In the long Food and Drug Administration (FDA) approval process, it takes more than a decade and a billion dollars for new drugs to hit the market. In the meantime, Americans who have exhausted all government-approved options may die while waiting for access to these potentially life-saving new treatments.
Often, Americans are denied access to the same drugs that are already helping patients overseas, even though many of these treatments were developed or produced in the United States. For example, lutetium-177 has been shown in clinical trials to significantly slow the growth of neuroendocrine cancer. It is inexcusable that the drug, produced in Missouri and prepared in Texas, will only be available to Texans if they are lucky enough to participate in a clinical trial or if they can travel to Europe where the treatment is widely available.
Beyond the Washington standoff, there is hope in the States. The Right to Try, now law in 21 states, allows terminally ill people to try investigational drugs that have passed FDA Phase 1 safety tests, but are not yet fully approved for use. Marlet.
The FDA has its own compassionate use program to provide access to therapies that are still under evaluation. State laws on the right to try give patients who have exhausted all government-approved options another chance to fight for their lives. The laws aim to reduce the waiting period often from two to four months under the FDA’s compassionate use to two to four weeks, and possibly to two to four days.
In their recent Publish for Health affairs Blog, David Farber, Preeya Noronha Pinto, Arthur Caplan and Alison Bateman-House claim that these state laws “create false expectations” because “[f]Federal pre-emption laws prevent states from creating “workarounds” like the right to try.
But federal regulations that violate constitutional freedoms can never prevail over state laws. The United States Constitution provides a floor of protection for individual rights, not a ceiling. Father of the Constitution James Madison wrote that our system of federalism offers “double security. . . the rights of the people. In other words, the 50 states serve as shields for individual rights that the federal government does not protect. States can use these tools to protect the most personal and intimate right of all – the right to try to save your life.

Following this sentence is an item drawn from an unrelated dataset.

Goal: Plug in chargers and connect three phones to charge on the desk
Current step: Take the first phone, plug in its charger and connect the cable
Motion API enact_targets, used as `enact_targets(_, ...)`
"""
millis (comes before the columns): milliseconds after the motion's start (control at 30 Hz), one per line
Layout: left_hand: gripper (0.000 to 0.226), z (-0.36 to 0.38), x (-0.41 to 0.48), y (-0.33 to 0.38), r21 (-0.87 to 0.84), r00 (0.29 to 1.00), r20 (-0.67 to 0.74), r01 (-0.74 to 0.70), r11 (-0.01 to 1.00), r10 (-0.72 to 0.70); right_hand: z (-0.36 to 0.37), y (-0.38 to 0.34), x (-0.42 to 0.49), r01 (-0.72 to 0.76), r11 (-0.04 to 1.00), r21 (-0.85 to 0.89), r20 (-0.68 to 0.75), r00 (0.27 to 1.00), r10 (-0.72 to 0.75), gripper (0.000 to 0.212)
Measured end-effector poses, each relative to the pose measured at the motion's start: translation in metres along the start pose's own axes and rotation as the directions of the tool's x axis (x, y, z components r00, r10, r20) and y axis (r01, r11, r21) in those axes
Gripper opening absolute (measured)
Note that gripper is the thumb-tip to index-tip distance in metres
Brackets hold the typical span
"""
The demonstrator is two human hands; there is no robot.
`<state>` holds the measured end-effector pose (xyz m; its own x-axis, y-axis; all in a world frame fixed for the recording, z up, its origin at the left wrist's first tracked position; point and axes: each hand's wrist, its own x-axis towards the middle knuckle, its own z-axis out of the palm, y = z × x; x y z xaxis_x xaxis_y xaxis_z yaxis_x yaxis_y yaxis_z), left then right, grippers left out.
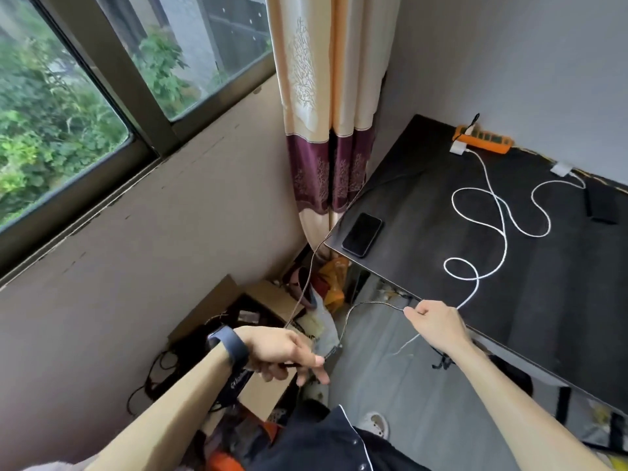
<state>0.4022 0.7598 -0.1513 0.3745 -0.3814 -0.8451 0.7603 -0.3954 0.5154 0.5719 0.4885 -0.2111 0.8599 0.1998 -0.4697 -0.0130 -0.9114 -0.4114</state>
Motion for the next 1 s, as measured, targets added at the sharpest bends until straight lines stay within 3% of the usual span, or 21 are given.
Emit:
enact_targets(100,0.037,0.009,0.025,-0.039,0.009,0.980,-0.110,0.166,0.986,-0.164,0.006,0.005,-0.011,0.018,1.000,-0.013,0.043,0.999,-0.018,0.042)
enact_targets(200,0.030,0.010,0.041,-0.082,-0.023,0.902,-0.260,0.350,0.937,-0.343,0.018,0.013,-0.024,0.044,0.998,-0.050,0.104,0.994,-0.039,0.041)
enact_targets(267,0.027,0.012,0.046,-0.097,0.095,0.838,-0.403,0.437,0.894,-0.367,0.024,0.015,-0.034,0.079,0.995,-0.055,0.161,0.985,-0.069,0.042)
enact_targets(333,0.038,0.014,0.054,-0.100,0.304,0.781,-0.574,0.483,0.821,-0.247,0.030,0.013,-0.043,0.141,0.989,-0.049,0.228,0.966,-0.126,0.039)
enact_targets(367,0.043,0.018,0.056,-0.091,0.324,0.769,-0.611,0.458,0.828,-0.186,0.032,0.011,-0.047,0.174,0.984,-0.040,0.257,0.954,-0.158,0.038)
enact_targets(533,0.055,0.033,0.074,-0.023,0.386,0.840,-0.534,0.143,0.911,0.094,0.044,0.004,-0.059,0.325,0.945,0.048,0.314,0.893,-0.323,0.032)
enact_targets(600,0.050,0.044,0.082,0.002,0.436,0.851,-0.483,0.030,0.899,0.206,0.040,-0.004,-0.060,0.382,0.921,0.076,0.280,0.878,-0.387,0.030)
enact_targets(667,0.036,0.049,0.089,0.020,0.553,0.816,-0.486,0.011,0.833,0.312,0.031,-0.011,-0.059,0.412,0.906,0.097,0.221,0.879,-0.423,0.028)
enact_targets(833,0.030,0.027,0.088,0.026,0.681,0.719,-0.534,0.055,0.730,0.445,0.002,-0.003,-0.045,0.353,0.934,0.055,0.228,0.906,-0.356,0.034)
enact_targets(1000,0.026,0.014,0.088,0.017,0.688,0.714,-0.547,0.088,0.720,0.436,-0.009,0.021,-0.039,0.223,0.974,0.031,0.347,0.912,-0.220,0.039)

While the FDA regulates the introduction of drugs and medical devices to the market, these regulations cannot override state laws that preserve constitutionally protected rights, such as a person’s right to life and to medical self-preservation.

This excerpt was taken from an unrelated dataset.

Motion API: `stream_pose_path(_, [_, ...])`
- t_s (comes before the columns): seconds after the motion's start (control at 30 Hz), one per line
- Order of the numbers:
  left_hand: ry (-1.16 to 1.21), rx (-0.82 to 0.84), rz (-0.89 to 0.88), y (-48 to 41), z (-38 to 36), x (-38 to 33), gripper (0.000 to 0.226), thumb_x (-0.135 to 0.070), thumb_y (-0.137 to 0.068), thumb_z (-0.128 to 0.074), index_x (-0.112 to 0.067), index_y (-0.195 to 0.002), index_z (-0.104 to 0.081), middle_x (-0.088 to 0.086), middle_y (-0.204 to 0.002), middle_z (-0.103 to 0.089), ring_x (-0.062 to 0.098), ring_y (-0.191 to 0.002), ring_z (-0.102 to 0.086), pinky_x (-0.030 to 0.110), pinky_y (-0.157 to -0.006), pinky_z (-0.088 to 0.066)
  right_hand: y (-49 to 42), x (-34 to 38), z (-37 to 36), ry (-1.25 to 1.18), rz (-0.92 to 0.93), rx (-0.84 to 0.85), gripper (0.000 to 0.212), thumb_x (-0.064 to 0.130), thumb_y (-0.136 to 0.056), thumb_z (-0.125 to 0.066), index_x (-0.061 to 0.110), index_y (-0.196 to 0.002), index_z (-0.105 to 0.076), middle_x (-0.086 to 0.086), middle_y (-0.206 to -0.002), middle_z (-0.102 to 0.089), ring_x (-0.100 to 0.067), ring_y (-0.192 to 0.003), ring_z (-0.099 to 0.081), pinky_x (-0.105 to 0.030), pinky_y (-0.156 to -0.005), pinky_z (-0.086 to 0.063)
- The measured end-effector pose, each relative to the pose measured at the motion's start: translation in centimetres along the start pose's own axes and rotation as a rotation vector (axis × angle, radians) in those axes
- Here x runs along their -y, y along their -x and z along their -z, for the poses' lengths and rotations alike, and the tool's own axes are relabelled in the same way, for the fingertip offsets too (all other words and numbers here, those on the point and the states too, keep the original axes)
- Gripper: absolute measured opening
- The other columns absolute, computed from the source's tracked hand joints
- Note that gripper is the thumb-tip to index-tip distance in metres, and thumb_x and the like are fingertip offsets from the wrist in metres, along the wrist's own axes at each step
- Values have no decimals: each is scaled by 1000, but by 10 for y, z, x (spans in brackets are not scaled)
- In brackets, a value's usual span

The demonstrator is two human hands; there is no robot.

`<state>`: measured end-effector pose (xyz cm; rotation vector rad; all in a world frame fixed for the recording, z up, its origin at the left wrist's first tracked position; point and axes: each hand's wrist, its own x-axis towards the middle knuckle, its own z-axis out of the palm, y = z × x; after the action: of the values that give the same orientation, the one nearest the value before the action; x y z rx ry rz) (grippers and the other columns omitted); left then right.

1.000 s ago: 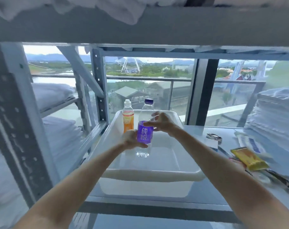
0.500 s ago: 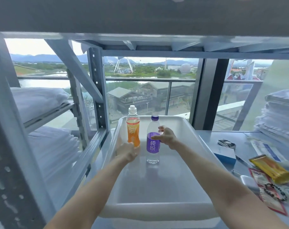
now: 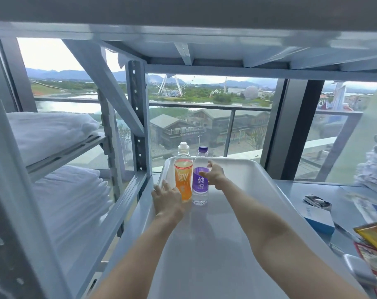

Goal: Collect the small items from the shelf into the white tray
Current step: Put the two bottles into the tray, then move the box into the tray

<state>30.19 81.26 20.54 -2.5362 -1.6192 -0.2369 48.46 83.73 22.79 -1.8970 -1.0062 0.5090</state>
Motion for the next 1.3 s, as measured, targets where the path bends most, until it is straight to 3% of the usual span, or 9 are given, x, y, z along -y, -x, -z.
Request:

The Constitution protects a person’s freedom of choice in health care, including the right to refuse unwanted medical treatment and rights preserve the doctor-patient relationship. It is therefore certain that it must protect a person’s decision – taken in collaboration with his doctor – to try promising treatments that may save his life.
The Supreme Court has long recognized the constitutionally protected interest in a person’s liberty in its own medical autonomy, especially when those interests are guaranteed by state laws. On many occasions the Court has tenuous that states have a large latitude by regulating health and security, including medical standards, which are mainly and historically a matter of local interest.
The extent of a state’s inherent authority over the practice of medicine includes the authority to decide which medical procedures are acceptable to be performed and to specify the conditions under which a medical procedure can be legally performed. State laws on the right to trial govern the conditions under which a patient is eligible for investigational drugs and a physician may prescribe investigational treatments, if the manufacturer is willing to provide them.
In addition, the Supreme Court has demonstrated its commitment to rely on state solutions that protect individual rights, such as powers of states to adopt so-called “right to die” laws for terminally ill patients control how criminal activity is punished within their borders, ensure marriage equality, and to preserve state autonomy over health care programs.
When the terminally ill run out of time and options and are faced with the associated risks, patients – not bureaucrats – should have the freedom to choose the types of treatments they are willing to try, including collaboration with their doctors, families and loved ones. Fortunately for American patients, this freedom is not protected by a single Constitution, but by 51.
The heart of freedom is self-reliance, and there is no greater freedom than the autonomy to try to save your own life. Right to Try takes the most intimate and personal decisions of bureaucrats and puts them in their place: with doctors and their patients.